To enable it on Linux, it is required to modify kernel options inside the
virtual machine.
Instructions below for Ubuntu OS:
1. `vi /etc/default/grub`
2. Make sure mq is enabled:
`GRUB_CMDLINE_LINUX="scsi_mod.use_blk_mq=1"`
3. `sudo update-grub`
4. Reboot virtual machine
To achieve better performance, make sure to increase number of cores
assigned to the VM and add `num_queues` parameter to the QEMU `device`. It should be enough
to set `num_queues=4` to saturate physical device. Adding too many queues might lead to SPDK
vhost performance degradation if many vhost devices are used because each device will require
additional `num_queues` to be polled.
## Hot-attach/hot-detach {#vhost_hotattach}
Hotplug/hotremove within a vhost controller is called hot-attach/detach. This is to
distinguish it from SPDK bdev hotplug/hotremove. E.g. if an NVMe bdev is attached
to a vhost-scsi controller, physically hotremoving the NVMe will trigger vhost-scsi
hot-detach. It is also possible to hot-detach a bdev manually via RPC - for example
when the bdev is about to be attached to another controller. See the details below.

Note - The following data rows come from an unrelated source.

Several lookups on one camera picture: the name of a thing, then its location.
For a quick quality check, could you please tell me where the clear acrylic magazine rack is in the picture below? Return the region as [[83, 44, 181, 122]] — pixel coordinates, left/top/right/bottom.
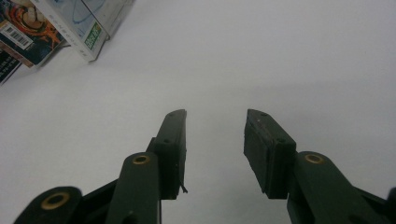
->
[[106, 0, 136, 41]]

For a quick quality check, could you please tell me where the white table cover sheet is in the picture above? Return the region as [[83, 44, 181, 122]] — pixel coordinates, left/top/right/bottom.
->
[[0, 0, 396, 224]]

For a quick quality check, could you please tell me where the white-spined purple magazine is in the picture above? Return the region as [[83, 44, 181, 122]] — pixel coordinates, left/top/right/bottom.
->
[[0, 0, 65, 68]]

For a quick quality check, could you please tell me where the white magazine with colourful pictures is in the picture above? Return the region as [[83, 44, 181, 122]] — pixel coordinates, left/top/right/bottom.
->
[[30, 0, 110, 63]]

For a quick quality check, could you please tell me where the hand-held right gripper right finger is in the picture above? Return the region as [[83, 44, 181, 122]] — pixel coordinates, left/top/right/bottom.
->
[[243, 109, 387, 224]]

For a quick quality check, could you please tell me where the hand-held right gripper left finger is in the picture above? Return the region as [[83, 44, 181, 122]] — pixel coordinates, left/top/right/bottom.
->
[[106, 109, 188, 224]]

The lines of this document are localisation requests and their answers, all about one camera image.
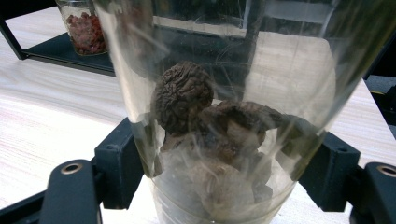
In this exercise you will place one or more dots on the glass jar of dried mushrooms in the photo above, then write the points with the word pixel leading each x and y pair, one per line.
pixel 218 140

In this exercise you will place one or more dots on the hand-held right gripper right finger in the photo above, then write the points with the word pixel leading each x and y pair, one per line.
pixel 334 174

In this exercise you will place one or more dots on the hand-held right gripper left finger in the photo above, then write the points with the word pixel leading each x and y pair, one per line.
pixel 120 168

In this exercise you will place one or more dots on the black metal shelf rack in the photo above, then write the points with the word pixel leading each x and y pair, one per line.
pixel 56 49

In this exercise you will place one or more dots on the glass jar of red dried fruit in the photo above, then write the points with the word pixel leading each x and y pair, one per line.
pixel 85 34

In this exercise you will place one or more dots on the black stand with striped base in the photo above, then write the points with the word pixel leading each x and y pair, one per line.
pixel 387 102

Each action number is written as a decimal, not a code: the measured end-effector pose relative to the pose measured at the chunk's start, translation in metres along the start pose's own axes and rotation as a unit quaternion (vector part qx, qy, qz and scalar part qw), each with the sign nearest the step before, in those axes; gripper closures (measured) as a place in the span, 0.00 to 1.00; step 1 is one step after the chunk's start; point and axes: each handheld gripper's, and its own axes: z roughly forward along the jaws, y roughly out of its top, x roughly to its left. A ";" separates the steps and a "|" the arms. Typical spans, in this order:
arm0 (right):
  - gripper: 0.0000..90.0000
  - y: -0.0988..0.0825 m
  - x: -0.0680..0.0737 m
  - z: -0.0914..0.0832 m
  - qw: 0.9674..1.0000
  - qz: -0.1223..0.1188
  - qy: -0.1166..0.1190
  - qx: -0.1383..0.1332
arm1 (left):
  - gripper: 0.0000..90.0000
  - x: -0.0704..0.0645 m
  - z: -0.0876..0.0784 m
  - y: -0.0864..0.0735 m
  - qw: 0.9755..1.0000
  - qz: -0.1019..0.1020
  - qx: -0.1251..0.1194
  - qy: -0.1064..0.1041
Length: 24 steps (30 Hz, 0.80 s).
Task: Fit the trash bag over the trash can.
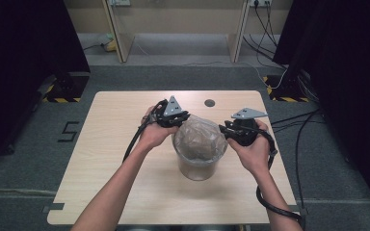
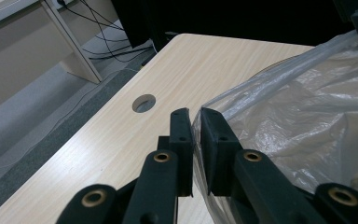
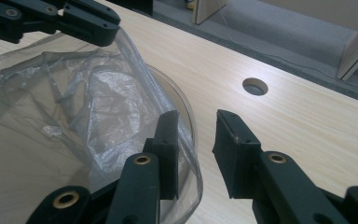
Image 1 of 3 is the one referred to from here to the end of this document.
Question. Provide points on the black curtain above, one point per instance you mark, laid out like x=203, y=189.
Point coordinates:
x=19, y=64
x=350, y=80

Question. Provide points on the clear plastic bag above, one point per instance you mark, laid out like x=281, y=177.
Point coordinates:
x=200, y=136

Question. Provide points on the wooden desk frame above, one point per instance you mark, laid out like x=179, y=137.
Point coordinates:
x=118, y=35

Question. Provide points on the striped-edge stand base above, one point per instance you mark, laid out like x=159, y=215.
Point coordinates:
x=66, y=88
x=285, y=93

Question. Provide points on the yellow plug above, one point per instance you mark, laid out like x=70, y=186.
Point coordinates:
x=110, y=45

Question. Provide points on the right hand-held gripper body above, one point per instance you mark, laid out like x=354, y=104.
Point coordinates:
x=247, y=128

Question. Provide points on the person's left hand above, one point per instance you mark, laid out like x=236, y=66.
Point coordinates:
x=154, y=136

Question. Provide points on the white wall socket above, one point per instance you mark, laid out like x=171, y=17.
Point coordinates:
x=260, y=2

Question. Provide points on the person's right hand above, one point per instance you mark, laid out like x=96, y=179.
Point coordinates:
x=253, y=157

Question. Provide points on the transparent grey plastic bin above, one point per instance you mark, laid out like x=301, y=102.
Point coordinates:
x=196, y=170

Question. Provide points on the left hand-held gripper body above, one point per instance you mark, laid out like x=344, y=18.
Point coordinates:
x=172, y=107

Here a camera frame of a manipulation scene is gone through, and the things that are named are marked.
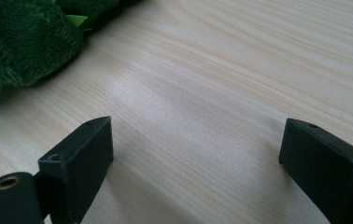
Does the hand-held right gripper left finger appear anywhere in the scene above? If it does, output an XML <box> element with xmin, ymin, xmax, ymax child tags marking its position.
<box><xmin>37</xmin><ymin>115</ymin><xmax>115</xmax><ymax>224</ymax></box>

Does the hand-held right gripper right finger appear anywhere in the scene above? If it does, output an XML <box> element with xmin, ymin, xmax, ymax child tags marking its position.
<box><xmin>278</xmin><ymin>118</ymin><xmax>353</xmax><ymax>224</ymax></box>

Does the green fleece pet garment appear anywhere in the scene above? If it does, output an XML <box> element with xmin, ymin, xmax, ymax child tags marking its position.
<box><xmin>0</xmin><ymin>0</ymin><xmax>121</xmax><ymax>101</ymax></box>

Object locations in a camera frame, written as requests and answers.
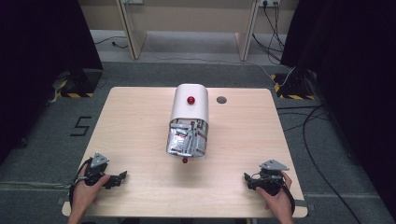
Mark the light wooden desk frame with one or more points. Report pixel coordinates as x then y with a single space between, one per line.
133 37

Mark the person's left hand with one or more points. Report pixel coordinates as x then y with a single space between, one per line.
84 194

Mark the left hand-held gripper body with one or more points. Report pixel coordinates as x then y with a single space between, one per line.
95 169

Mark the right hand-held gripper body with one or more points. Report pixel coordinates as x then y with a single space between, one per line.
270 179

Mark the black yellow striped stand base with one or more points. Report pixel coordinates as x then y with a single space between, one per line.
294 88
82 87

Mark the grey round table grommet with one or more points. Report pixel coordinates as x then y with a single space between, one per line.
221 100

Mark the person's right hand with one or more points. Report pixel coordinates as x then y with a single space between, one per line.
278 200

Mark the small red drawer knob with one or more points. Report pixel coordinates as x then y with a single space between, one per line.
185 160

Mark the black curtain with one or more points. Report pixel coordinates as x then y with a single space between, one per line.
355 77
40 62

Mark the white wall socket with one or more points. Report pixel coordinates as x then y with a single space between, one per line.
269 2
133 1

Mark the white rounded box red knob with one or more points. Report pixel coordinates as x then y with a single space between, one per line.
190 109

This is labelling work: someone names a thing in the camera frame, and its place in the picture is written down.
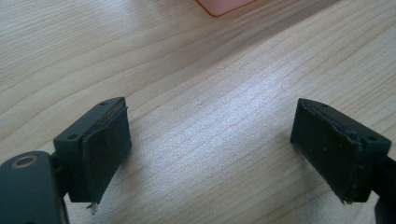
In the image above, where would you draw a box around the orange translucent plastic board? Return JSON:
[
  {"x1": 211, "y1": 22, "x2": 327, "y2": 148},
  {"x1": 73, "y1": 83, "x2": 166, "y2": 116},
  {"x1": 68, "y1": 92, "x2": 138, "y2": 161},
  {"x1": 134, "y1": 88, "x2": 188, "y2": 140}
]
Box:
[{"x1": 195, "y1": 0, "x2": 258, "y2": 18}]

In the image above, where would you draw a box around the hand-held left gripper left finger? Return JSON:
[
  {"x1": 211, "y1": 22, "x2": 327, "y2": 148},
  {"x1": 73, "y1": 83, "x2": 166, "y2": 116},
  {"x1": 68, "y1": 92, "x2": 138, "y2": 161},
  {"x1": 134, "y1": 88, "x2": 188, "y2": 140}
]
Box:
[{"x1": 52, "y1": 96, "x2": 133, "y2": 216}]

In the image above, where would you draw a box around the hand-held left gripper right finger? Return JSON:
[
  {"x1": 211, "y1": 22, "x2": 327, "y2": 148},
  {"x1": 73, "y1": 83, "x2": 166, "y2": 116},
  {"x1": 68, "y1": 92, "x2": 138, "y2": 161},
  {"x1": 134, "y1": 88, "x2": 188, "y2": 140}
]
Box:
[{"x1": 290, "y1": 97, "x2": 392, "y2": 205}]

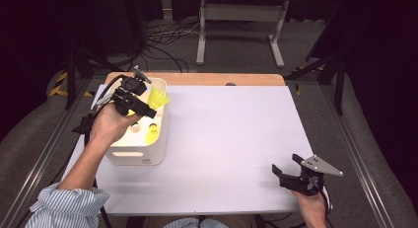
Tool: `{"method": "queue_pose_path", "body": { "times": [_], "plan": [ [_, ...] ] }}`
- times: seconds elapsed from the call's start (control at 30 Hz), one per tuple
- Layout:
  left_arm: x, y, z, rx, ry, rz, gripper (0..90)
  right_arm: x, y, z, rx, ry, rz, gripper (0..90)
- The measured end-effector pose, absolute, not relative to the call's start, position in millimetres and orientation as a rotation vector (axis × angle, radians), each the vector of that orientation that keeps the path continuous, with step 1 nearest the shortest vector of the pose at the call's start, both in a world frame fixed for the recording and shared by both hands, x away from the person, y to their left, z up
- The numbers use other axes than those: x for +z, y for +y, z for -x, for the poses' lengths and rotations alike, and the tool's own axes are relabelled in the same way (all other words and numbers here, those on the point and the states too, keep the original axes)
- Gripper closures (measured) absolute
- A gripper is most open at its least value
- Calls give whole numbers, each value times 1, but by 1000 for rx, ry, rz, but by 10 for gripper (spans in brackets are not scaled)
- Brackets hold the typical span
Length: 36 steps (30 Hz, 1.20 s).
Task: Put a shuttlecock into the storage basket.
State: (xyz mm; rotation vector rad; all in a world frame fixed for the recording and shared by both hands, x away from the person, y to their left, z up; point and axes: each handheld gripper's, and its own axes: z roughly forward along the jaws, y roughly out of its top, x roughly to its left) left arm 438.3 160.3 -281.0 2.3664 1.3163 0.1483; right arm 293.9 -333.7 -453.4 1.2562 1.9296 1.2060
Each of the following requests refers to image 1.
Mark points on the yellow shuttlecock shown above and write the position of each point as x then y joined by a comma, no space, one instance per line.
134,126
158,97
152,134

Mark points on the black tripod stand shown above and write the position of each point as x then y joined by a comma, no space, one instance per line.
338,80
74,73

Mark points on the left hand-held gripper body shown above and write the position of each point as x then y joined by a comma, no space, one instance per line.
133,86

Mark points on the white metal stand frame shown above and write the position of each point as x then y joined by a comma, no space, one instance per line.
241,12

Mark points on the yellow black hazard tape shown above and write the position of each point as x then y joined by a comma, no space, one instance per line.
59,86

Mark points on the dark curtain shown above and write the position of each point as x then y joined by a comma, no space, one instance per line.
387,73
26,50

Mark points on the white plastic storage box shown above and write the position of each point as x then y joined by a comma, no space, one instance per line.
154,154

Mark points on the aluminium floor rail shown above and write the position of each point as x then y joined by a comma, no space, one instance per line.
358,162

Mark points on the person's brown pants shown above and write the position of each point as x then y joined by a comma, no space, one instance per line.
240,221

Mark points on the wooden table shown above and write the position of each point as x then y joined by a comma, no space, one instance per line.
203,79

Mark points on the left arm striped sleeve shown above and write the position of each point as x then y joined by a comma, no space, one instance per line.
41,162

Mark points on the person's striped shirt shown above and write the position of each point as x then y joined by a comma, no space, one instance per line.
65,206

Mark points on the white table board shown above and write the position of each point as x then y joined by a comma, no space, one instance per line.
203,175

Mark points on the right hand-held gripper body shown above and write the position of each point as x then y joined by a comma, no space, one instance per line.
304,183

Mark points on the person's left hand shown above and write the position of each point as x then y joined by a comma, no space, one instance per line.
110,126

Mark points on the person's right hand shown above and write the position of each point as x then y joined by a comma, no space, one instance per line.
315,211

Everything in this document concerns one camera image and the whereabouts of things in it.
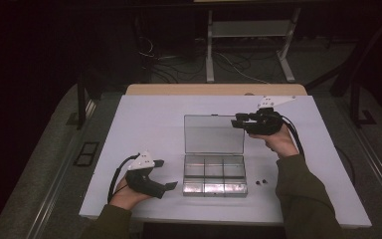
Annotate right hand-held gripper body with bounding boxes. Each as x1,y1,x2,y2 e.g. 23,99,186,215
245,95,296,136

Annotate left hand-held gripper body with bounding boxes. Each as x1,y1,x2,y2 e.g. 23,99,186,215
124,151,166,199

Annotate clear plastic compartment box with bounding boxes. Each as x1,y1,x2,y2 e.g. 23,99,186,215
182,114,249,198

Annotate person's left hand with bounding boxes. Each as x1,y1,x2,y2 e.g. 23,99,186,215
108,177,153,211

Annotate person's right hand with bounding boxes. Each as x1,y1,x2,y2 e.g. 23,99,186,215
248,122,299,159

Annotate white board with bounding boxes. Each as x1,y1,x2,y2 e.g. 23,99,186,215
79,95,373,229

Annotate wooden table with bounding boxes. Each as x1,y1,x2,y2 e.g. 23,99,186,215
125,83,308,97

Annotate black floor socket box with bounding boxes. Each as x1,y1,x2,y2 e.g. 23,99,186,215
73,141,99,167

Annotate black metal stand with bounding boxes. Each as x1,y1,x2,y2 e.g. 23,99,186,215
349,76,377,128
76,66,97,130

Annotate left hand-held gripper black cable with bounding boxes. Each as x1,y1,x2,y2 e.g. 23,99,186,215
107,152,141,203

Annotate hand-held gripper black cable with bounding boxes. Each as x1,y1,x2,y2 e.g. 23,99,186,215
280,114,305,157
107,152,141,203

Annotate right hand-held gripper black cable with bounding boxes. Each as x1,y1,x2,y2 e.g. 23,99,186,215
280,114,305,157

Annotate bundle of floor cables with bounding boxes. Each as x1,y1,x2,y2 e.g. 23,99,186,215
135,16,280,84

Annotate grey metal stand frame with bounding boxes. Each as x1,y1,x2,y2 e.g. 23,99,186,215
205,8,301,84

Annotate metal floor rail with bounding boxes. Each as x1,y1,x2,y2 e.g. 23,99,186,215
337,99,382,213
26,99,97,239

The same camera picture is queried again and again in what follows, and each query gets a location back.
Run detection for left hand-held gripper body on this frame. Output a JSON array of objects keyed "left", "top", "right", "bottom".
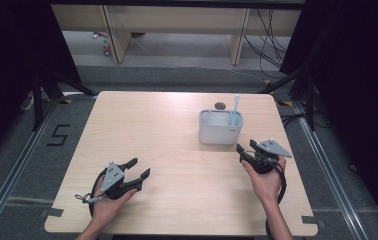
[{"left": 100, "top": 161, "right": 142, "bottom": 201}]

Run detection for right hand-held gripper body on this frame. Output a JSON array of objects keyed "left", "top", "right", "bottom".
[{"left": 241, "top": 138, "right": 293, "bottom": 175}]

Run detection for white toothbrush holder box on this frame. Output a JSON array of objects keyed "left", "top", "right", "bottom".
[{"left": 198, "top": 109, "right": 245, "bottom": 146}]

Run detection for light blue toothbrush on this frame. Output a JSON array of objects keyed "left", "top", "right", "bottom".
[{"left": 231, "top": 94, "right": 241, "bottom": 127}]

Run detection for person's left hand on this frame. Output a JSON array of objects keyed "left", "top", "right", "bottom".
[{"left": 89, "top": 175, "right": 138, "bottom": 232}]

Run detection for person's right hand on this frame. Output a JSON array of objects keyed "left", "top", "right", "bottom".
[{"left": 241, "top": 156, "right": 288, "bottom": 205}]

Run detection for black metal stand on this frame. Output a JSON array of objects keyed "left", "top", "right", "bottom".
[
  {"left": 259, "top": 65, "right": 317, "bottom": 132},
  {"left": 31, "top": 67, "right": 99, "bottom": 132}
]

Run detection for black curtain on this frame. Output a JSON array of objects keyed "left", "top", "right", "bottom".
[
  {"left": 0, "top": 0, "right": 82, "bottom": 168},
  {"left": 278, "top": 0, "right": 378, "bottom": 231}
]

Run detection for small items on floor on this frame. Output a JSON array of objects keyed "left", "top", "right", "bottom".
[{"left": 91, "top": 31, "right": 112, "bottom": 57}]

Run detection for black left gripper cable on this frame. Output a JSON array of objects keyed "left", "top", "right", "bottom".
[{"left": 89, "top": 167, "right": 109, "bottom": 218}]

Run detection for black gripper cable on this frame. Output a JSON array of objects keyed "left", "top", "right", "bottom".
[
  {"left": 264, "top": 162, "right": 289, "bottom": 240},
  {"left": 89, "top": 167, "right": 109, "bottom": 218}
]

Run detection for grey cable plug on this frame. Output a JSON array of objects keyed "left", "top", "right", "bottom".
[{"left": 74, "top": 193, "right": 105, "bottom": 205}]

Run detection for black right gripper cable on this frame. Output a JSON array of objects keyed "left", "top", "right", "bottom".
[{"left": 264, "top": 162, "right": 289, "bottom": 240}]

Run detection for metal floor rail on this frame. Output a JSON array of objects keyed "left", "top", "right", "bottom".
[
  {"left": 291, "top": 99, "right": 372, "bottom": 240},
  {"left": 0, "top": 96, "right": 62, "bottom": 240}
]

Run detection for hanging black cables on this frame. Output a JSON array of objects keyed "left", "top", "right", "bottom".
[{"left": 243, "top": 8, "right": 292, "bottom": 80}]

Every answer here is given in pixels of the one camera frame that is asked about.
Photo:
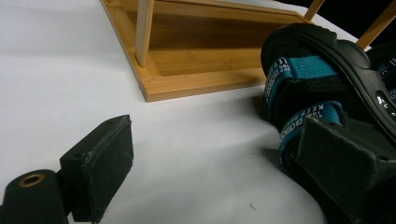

Please also note that hot-attach/detach is Vhost-SCSI-specific. There are no RPCs
to hot-attach/detach the bdev from a Vhost-BLK device. If Vhost-BLK device exposes
an NVMe bdev that is hotremoved, all the I/O traffic on that Vhost-BLK device will
be aborted - possibly flooding a VM with syslog warnings and errors.
### Hot-attach
Hot-attach is is done by simply attaching a bdev to a vhost controller with a QEMU VM
already started. No other extra action is necessary.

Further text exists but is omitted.